High Strain Rate and High Temperature Behavior of Ti–6Al–4V Alloy Under Compressive Loading

Abstract

The titanium alloy (grade 5) is a two-phase material, which finds significant applications in aerospace, medical, marine fields, owing to its superior characteristics like high strength-to-weight ratio, excellent corrosion resistance, and good formability. Hence, the dynamic characteristics of the Ti-6Al-4V alloy are an important area to study. A compressive split Hopkinson pressure bar (SHPB) was used to evaluate the dynamic properties of Ti-6Al-4V alloy under various strain rates between 997 and 1898s−1, and at temperatures between −10 °C and 320 °C. It was evident that the material strength is sensitive to both strain rate and temperature; however, the latter is more predominant than the former.
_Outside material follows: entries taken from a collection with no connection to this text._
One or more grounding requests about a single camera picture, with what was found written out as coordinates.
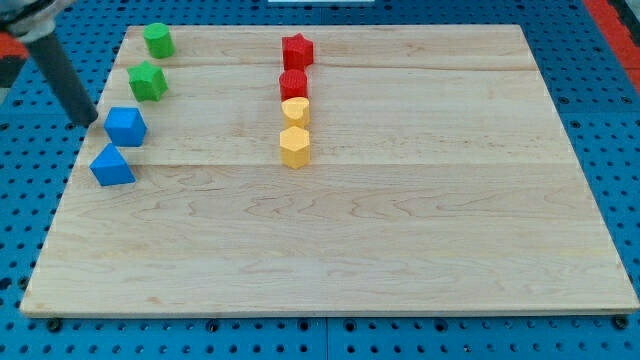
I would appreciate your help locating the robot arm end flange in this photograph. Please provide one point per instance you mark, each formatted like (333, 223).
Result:
(30, 20)

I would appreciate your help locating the wooden board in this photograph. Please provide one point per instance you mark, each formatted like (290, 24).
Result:
(441, 183)

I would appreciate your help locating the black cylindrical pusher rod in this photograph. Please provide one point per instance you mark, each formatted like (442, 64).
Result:
(65, 83)

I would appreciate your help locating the red tape strip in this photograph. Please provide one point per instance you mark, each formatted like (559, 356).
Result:
(618, 24)

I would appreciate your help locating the red star block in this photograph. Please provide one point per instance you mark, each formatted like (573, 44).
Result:
(297, 52)

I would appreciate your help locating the green star block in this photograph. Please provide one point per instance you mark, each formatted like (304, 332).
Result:
(147, 81)

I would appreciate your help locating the yellow hexagon block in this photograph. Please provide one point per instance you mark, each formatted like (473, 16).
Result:
(295, 147)

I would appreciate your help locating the yellow heart block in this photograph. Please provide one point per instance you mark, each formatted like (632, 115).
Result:
(296, 112)

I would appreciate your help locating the red cylinder block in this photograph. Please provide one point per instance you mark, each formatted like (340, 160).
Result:
(293, 83)

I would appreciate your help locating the green cylinder block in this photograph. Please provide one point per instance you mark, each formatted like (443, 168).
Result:
(158, 39)

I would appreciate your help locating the blue cube block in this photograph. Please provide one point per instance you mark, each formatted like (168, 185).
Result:
(125, 126)

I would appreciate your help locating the blue triangular block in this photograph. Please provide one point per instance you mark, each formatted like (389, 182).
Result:
(110, 167)

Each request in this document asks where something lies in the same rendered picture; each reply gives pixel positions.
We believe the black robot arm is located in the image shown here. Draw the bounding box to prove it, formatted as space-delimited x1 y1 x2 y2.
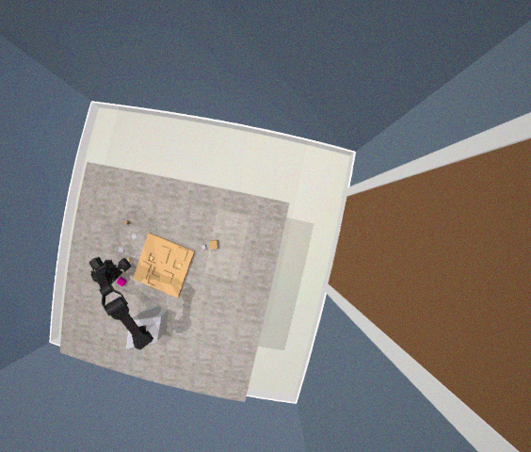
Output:
89 257 153 350

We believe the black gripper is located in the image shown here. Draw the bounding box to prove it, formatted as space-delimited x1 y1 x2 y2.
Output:
109 258 131 284

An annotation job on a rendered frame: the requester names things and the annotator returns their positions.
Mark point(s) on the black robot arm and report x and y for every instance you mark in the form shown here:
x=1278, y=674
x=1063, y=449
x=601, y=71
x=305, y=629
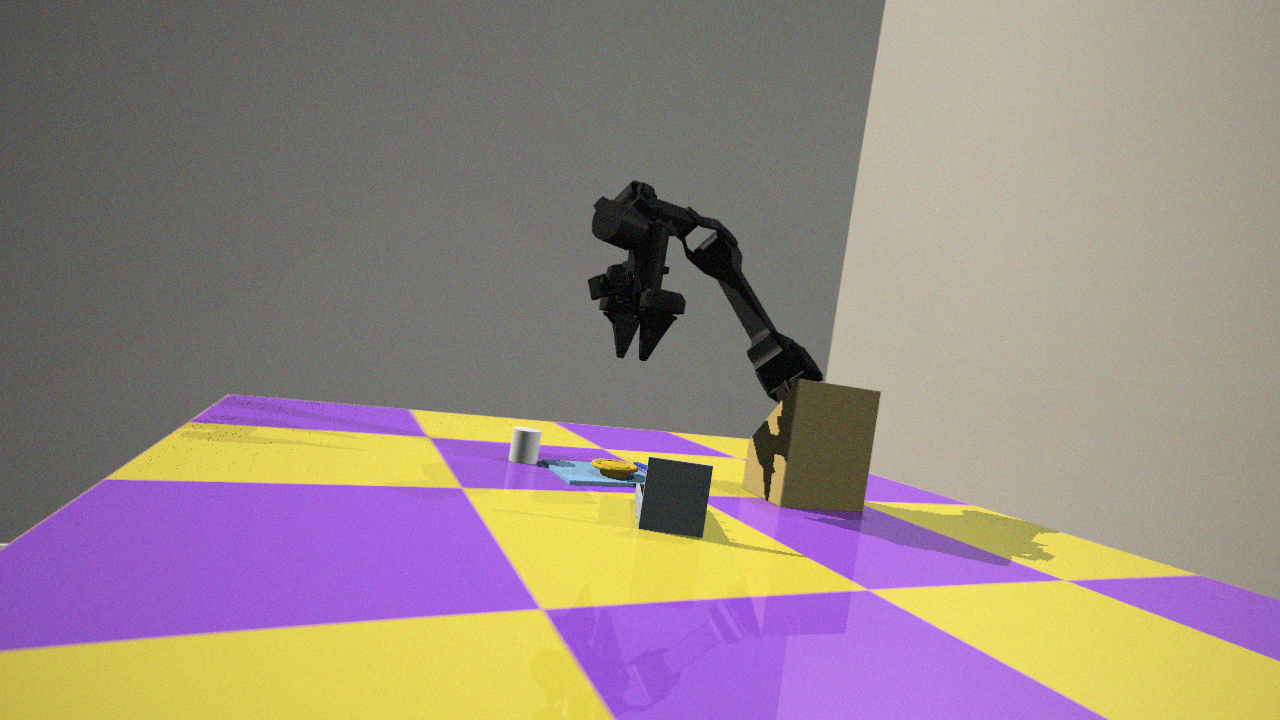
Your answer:
x=637, y=221

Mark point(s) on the grey dish rack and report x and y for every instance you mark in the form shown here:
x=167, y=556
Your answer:
x=674, y=497

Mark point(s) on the white cylinder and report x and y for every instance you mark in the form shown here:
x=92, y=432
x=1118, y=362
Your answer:
x=525, y=445

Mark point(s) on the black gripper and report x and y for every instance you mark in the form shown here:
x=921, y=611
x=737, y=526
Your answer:
x=659, y=306
The microstructure of the deformed samples was examined using electron back-scattered diffraction (EBSD). The microscopic observations show that the dynamic impact characteristics of the alloy are higher at higher strain rates than at quasi-static strain rates. The SHPB tests show that the force on the transmitter bar is lower than the force on the incident bar. This indicates that the dynamic equilibrium cannot be achieved during high rate of damage evolution. Various constants in Johnson–Cook (JC) model were evaluated to validate the results. An uncertainty analysis for the experimental results has also been presented.